→ Task brief: Would you return, word for word, the lines of the data below from the line with "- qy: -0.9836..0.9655" through the line with "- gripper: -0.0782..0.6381", and no others?

→ Supplied information:
-------------------------

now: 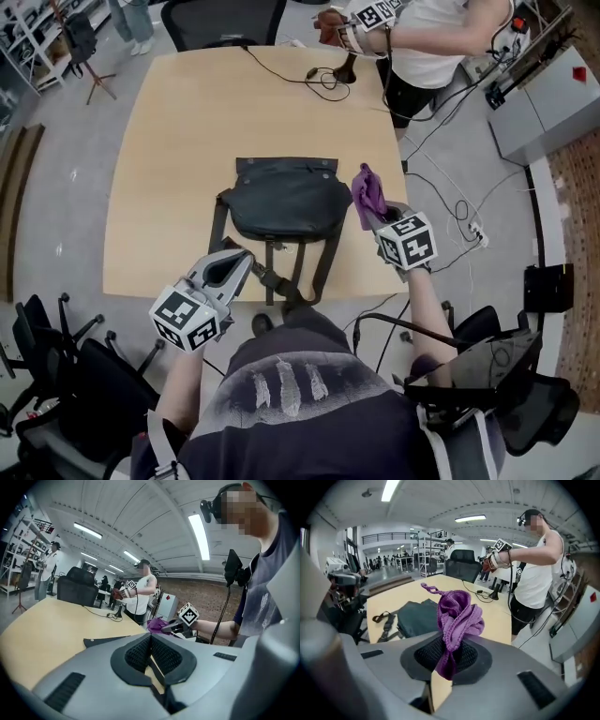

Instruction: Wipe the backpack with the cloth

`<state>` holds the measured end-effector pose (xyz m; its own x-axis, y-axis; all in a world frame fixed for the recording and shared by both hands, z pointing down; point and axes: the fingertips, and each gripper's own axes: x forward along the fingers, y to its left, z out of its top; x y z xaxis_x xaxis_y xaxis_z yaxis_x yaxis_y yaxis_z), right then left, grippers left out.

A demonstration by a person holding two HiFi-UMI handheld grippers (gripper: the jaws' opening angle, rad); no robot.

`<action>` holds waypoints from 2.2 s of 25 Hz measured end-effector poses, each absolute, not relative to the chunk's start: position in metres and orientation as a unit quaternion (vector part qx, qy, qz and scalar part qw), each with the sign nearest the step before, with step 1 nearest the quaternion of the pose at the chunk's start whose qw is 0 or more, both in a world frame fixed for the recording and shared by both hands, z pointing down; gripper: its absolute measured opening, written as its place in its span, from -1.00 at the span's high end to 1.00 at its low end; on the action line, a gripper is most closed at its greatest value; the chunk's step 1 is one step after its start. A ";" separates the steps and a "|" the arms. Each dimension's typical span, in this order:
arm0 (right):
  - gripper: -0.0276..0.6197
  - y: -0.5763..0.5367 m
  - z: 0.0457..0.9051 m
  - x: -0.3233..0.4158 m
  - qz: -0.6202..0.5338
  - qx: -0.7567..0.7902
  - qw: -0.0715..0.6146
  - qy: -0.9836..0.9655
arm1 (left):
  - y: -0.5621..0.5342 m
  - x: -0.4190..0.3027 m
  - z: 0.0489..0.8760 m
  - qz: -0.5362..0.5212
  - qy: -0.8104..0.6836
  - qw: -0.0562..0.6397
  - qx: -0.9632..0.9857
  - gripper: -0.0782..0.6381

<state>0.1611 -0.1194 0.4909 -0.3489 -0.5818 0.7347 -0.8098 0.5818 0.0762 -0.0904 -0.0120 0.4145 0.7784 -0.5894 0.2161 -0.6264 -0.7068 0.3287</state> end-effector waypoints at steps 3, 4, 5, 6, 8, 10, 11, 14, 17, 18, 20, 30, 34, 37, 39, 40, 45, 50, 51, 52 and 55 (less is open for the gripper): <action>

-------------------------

→ Solution to the problem:
  - qy: -0.9836..0.9655
arm1 (left):
  - y: -0.5621..0.5342 m
  - x: -0.4190..0.3027 m
  - z: 0.0489..0.8760 m
  - qz: -0.5362..0.5212
  - qy: -0.8104..0.6836
  - qw: -0.0562..0.6397
  - qx: -0.9632..0.9857
  - gripper: -0.0782..0.6381

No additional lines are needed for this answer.